NiLiBoRo – Ein Roboter-Wurm, der sich um Ecken fräsen kann, soll zukünftig Operationen am Kopf revolutionieren
Operationen am Kopf sind oftmals eine heikle Angelegenheit. Während einerseits massive Knochen das Innere des Kopfes schützend umgeben, durchziehen viele Blutgefäße und empfindliche Nerven das umliegende Gewebe. Das erschwert die Behandlung beispielsweise von Tumoren im Innenohr enorm. Oftmals müssen Mediziner bei der Entfernung eines solchen Tumors große Teile des Mastoid-Knochens herausnehmen, um sicherzustellen, bei der Operation keine Nerven oder Blutgefäße zu schädigen.
Mit Hilfe des NiLiBoRo – kurz für Nicht-Linearer Bohr-Roboter – soll dies zukünftig schonender möglicher sein. Forscher der Mannheimer Projektgruppe für Automatisierung in der Medizin und Biotechnologie des Fraunhofer-Instituts für Produktionstechnik und Automatisierung IPA haben ihn gemeinsam mit ihren Kollegen der Technischen Universität Darmstadt, der Universität Aachen und des Universitätsklinikums Düsseldorf hierfür entwickelt. Sein großer Vorteil ist das nicht-lineare Bohren. Während bereits am Markt verfügbare Bohrer sich ihren Weg schnurgerade durch den Knochen bahnen, kann der NiLiBoRo im wahrsten Sinne des Wortes „um die Ecke bohren“, so Lennart Karstensen, Wissenschaftler der Projektgruppe. Dies ermöglicht es, die Operationen von Innenohrtumoren zukünftig minimalinvasiv durchzuführen. Dafür fräst der NiLiBoRo einen Tunnel mit einem Durchmesser von 5 Millimeter in den Schädelknochen und ist dabei in der Lage einen Bogen um empfindliche Stellen zu machen. Dieses Loch ist schließlich breit genug, um einen Tumor operativ sicher entfernen zu können, ohne das umliegende, sensible Gewebe zu schädigen.
Doch wie ist es möglich, dass sich ein Roboter in Kurven und sogar um Ecken durch den Knochen fräsen kann? Der Clou dahinter steckt im Design des Roboters, der die Form eines Wurms besitzt. „Der Wurm besteht aus einem ‚Kopf‘ und einem ‚Schwanz‘ “, erläutert Karstensen. „Diese beiden Teile sind über einen Faltenbalg flexibel miteinander verbunden.“ Der Aufbau erinnert an einen Gliederbus, bei dem der vordere und der hintere Teil durch eine schlauchartige Konstruktion gekoppelt ist, die einer Ziehharmonika ähnelt.
Auf seinem Weg durch den Knochen ist der Roboter über acht bis zwölf hydraulische Leitungen mit den Steuerungsgeräten im Operationssaal verbunden. Mit Hilfe dieser Leitungen wird er gesteuert: Zunächst wird eine Hydraulikflüssigkeit in drei Kissen gepumpt, die sich am hinteren Teil befinden. Die Kissen füllen den Raum zwischen Wurm und Knochen und fixieren dadurch den hinteren Teil. Anschließend wird der Verbindungs-Balg in der Mitte gefüllt, wodurch der vordere Teil mit der Fräse gezielt tiefer in den Knochen gedrückt wird. Wenn dann die Hydraulikflüssigkeit aus dem hinteren Teil wieder abfließt, wird dieser dem Kopf nachgezogen, ähnlich wie bei einem lebendigen Wurm. Auf diese Weise arbeitet sich der NiLiRoBo stückweise vorwärts.
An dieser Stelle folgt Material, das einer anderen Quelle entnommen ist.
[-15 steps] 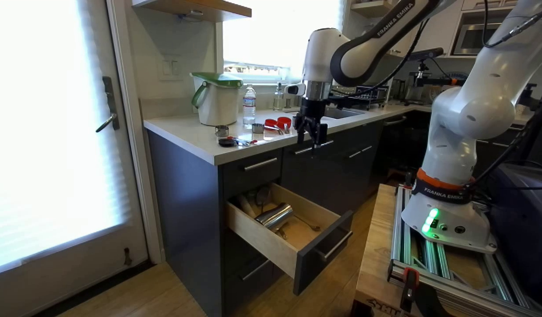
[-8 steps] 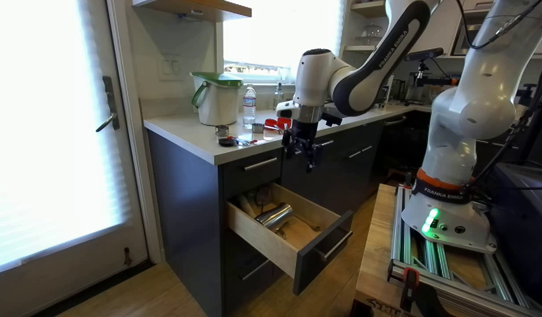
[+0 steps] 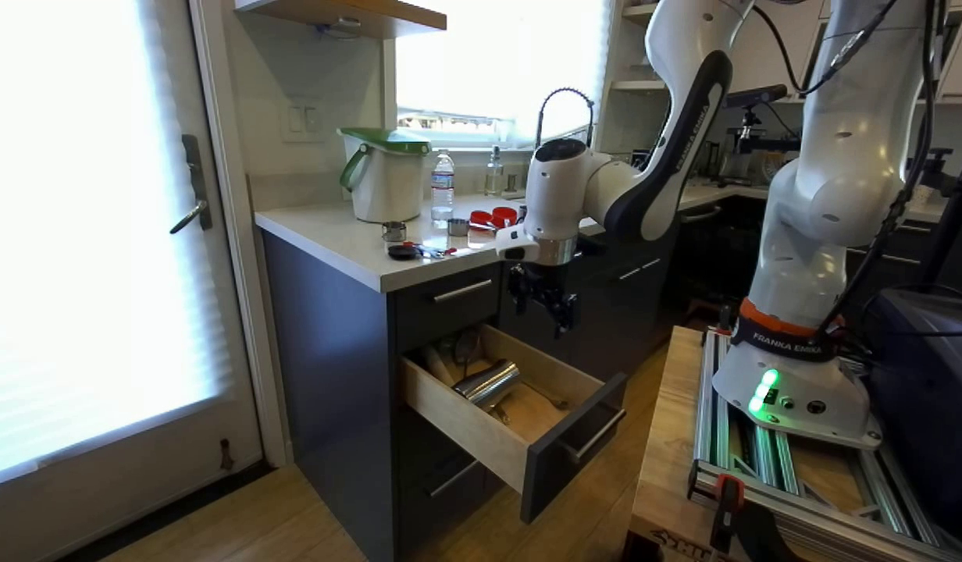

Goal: Remove the cocktail shaker from the drawer and put it on the counter top

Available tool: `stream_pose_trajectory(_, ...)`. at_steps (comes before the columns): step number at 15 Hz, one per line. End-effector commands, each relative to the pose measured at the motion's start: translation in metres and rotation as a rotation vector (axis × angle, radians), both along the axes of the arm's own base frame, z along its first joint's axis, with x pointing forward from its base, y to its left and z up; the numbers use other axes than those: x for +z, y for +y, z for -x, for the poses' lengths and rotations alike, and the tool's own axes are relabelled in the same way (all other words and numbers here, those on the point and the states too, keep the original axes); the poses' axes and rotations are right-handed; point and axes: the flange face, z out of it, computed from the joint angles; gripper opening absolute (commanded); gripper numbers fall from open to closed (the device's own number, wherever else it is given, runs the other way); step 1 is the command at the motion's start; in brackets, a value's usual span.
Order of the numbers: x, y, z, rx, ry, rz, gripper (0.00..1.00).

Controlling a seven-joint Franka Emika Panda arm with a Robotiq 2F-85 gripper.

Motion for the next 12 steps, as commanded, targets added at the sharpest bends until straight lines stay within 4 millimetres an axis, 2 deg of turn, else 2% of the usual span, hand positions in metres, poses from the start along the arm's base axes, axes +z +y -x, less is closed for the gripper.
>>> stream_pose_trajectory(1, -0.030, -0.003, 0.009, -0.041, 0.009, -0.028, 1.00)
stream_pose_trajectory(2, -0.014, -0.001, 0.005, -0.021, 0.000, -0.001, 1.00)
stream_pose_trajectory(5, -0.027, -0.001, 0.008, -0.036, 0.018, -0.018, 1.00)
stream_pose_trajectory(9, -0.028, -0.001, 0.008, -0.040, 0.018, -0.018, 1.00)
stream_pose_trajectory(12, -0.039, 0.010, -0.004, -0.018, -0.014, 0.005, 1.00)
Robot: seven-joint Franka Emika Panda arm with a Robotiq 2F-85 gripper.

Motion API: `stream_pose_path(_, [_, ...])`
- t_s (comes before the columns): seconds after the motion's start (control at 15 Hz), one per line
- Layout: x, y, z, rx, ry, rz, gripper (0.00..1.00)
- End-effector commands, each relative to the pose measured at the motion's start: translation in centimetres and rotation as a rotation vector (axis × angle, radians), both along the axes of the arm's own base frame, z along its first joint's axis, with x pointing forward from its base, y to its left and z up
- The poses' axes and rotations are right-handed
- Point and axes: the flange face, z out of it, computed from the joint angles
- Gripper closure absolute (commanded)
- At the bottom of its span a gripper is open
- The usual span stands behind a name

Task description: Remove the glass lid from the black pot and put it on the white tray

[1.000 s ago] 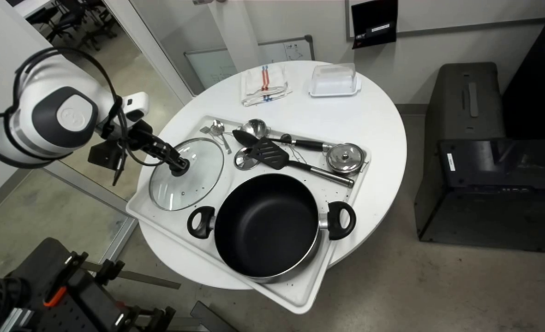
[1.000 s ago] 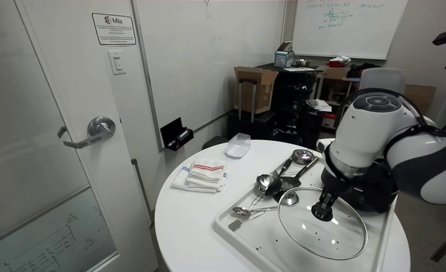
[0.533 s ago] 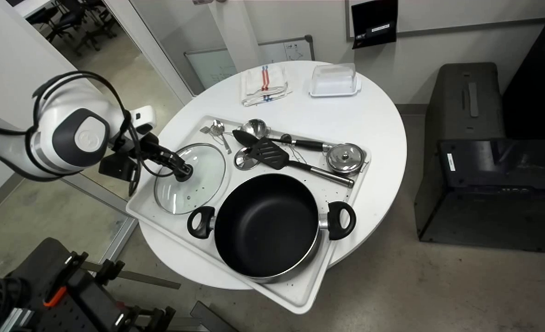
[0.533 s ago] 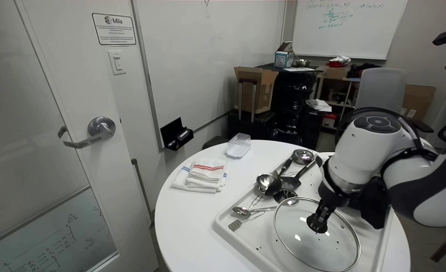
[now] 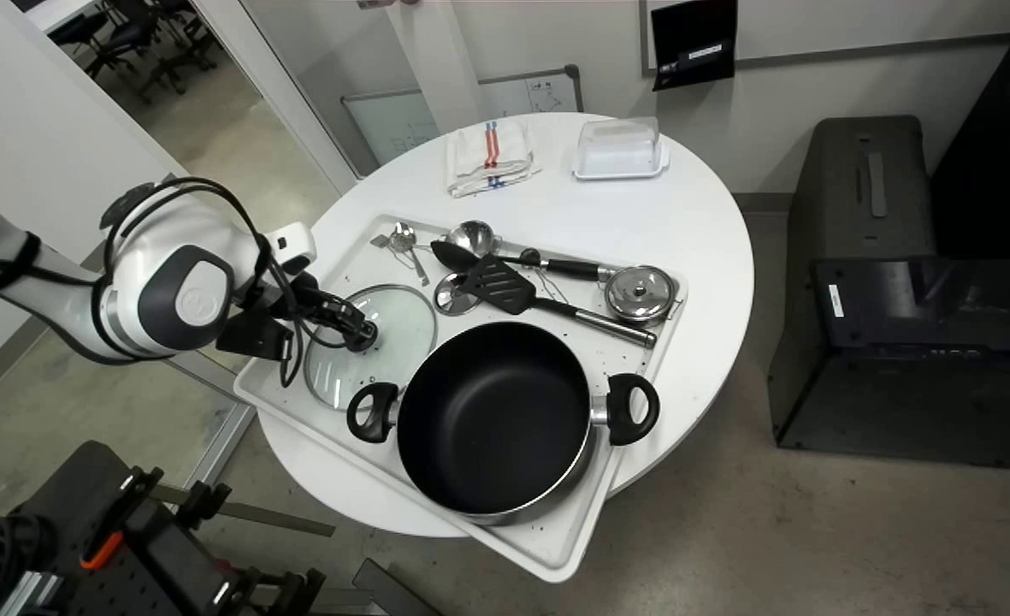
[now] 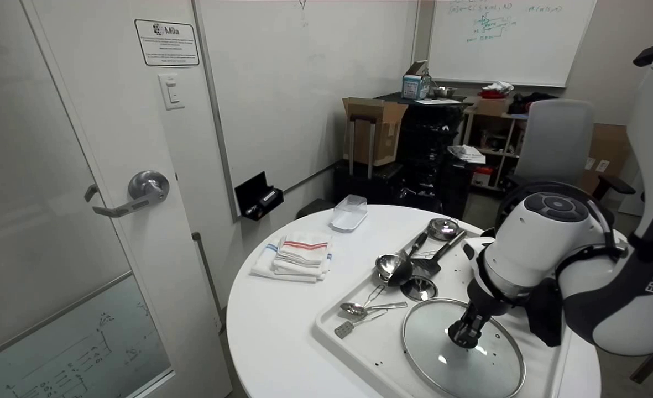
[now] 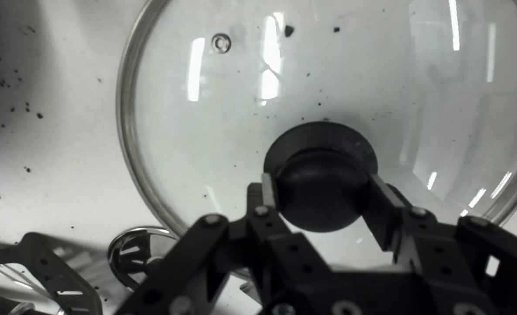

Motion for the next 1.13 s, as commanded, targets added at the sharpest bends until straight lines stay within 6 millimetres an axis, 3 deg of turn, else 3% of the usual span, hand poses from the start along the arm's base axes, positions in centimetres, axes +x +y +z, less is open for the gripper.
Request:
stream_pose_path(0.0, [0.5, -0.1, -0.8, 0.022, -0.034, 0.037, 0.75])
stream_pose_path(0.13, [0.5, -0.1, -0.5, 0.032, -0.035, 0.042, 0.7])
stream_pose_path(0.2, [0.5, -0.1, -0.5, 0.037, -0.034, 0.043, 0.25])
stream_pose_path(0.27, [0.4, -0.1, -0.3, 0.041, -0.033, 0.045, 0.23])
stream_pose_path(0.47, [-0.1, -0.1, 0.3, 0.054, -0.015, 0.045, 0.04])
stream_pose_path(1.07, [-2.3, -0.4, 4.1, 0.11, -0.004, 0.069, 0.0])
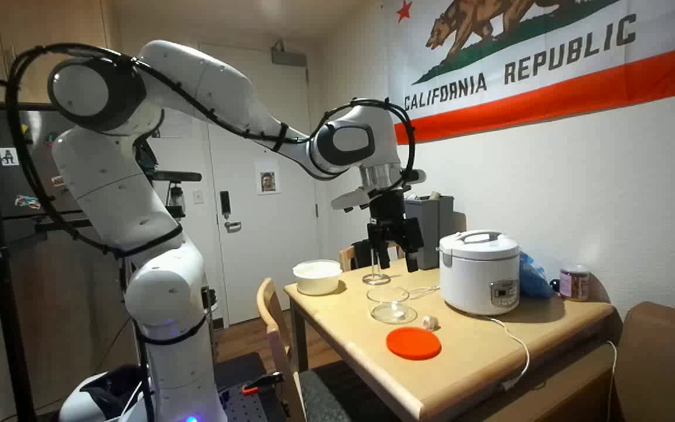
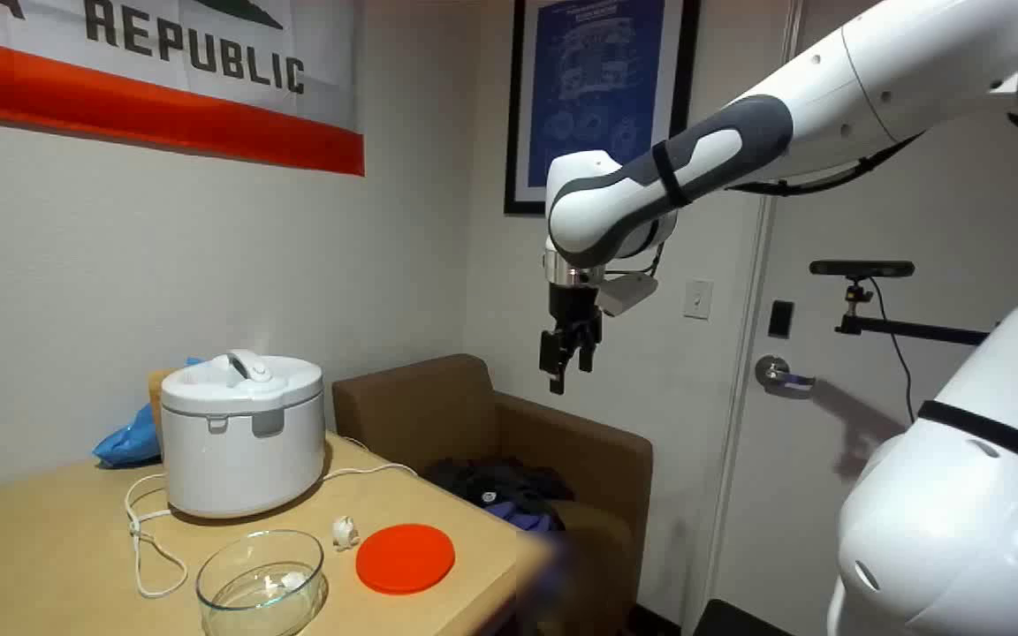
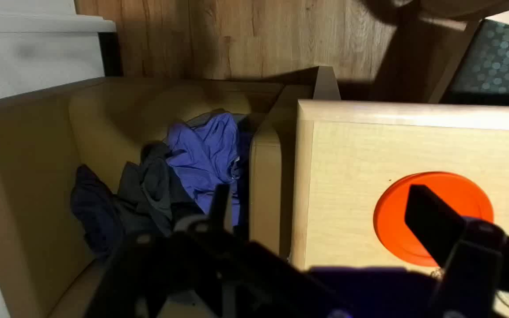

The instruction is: Put the glass bowl on the orange lid

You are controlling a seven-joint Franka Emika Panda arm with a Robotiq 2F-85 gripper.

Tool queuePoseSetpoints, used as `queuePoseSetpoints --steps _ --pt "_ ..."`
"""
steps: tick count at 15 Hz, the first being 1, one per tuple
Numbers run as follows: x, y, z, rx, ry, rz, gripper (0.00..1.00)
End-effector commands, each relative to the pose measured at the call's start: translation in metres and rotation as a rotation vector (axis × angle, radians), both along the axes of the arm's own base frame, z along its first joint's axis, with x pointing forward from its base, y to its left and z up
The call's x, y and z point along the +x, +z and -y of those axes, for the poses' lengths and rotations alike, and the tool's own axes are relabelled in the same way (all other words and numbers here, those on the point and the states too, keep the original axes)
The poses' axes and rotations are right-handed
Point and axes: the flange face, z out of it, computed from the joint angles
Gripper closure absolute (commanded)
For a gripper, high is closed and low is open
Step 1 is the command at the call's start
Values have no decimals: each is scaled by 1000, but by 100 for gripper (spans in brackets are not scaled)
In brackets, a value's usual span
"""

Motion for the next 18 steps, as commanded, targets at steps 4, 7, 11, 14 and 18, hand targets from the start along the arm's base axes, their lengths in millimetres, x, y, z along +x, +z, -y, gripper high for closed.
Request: queuePoseSetpoints --steps 4,7,11,14,18 --pt "5 -1 -17 -21 47 -10 0" --pt "15 0 -57 -54 150 -21 0" --pt "25 4 -124 -137 356 -38 0" --pt "31 6 -168 -212 501 -47 0" --pt "26 5 -190 -243 564 -37 0"
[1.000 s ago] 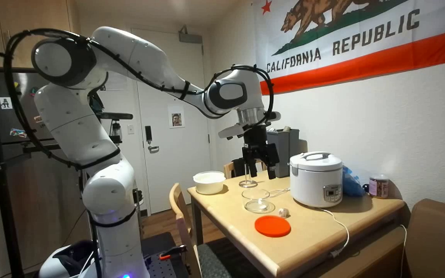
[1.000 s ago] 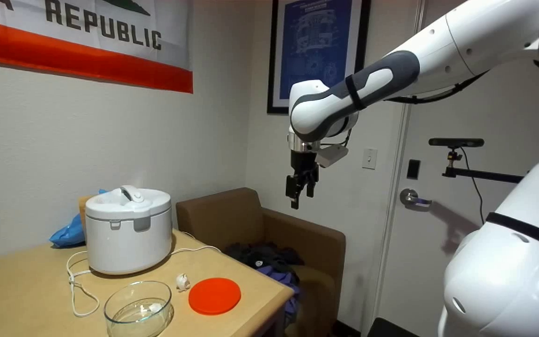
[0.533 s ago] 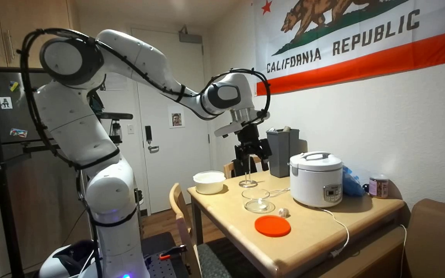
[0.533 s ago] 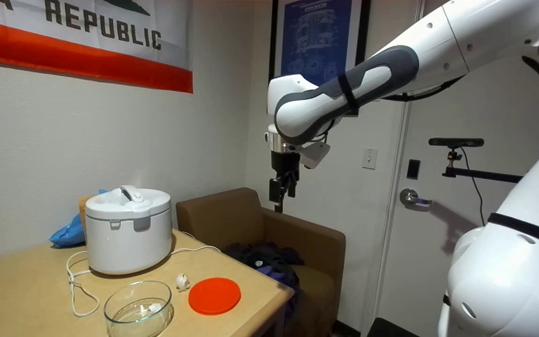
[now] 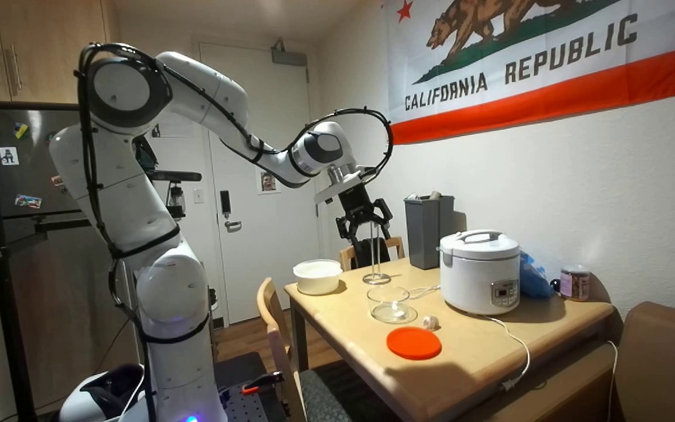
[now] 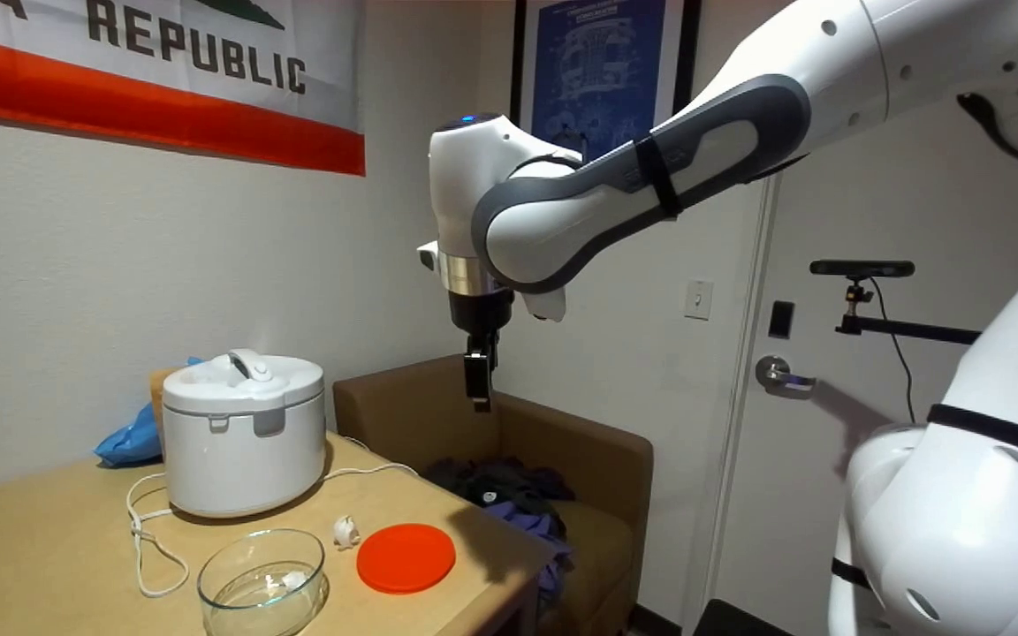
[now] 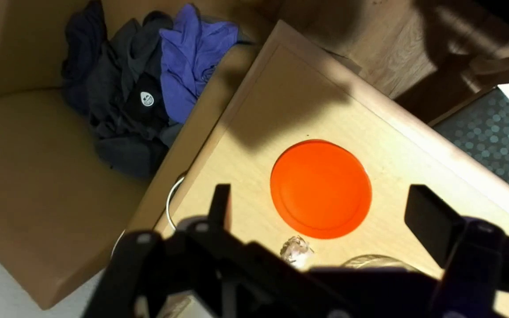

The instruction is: Put the glass bowl on the orange lid

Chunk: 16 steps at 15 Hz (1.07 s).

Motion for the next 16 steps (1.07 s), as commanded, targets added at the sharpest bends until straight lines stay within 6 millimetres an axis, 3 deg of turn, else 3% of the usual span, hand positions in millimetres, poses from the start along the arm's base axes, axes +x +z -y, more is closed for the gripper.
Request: queuePoseSetpoints --steps 1,5,7,12,16 --pt "0 2 -6 -12 27 -2 0" --pt "0 2 -9 -24 46 -2 0" --pt "8 -9 -8 99 15 -16 0" --pt "37 -36 -58 265 -88 -127 0" --pt "67 -52 -85 302 -177 -152 0"
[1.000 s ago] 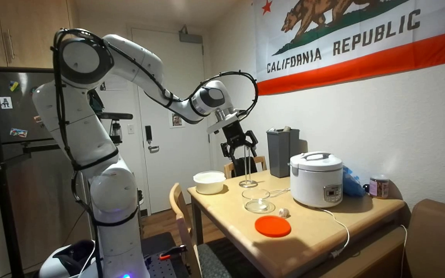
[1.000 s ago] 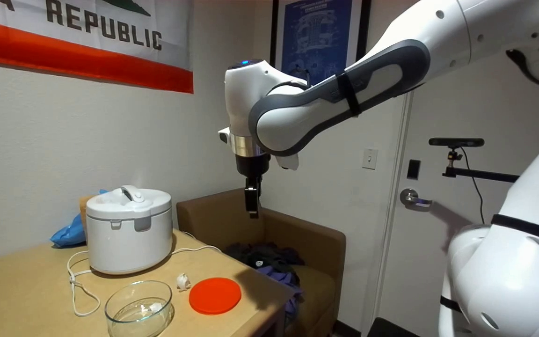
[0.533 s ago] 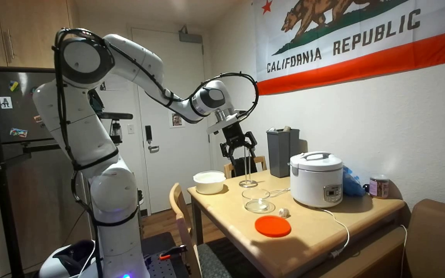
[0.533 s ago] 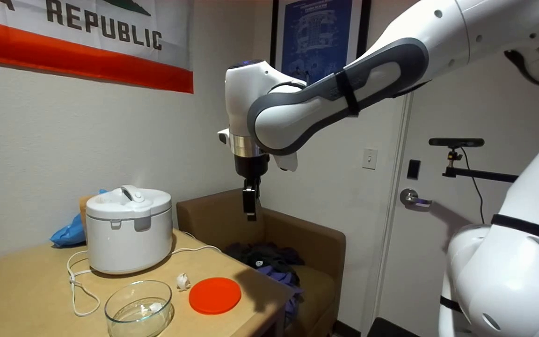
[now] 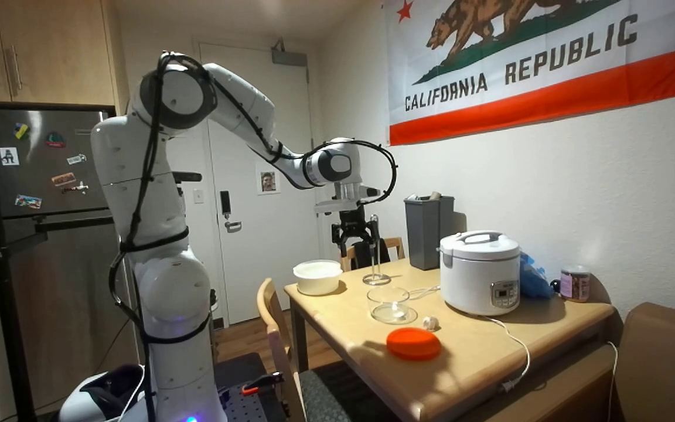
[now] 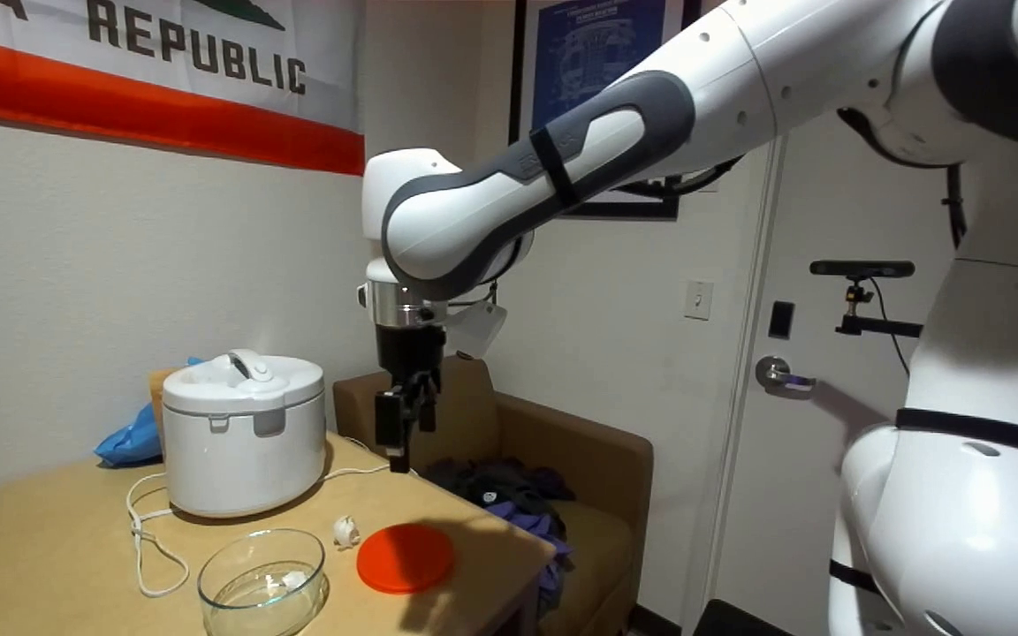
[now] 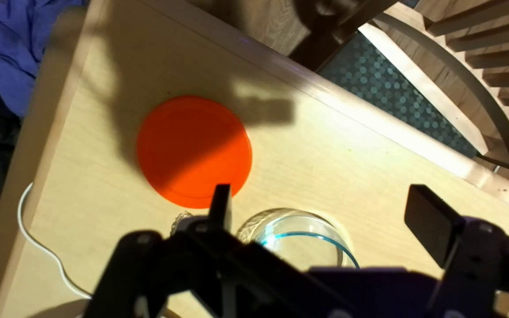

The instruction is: Put the glass bowl on the orange lid

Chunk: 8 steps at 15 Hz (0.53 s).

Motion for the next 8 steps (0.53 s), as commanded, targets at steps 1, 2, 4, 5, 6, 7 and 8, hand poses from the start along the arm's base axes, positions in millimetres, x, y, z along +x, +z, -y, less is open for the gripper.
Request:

Einen ersten Prototyp des NiLiBoRo haben die Forscher bereits gebaut. Momentan ist er noch fünfmal größer als die geplante Endversion und besteht vorerst nur aus dem vorderen Teil samt Balg, dem Herzstück also. Schrittweise wollen die Wissenschaftler den Prototyp nun optimieren und erweitern. Steht die komplette Technik, soll NiLiBoRo auf seine endgültige Größe schrumpfen. In zwei Jahren, so hoffen die Forscher, könnten die Ärzte den Miniroboter erstmals testen.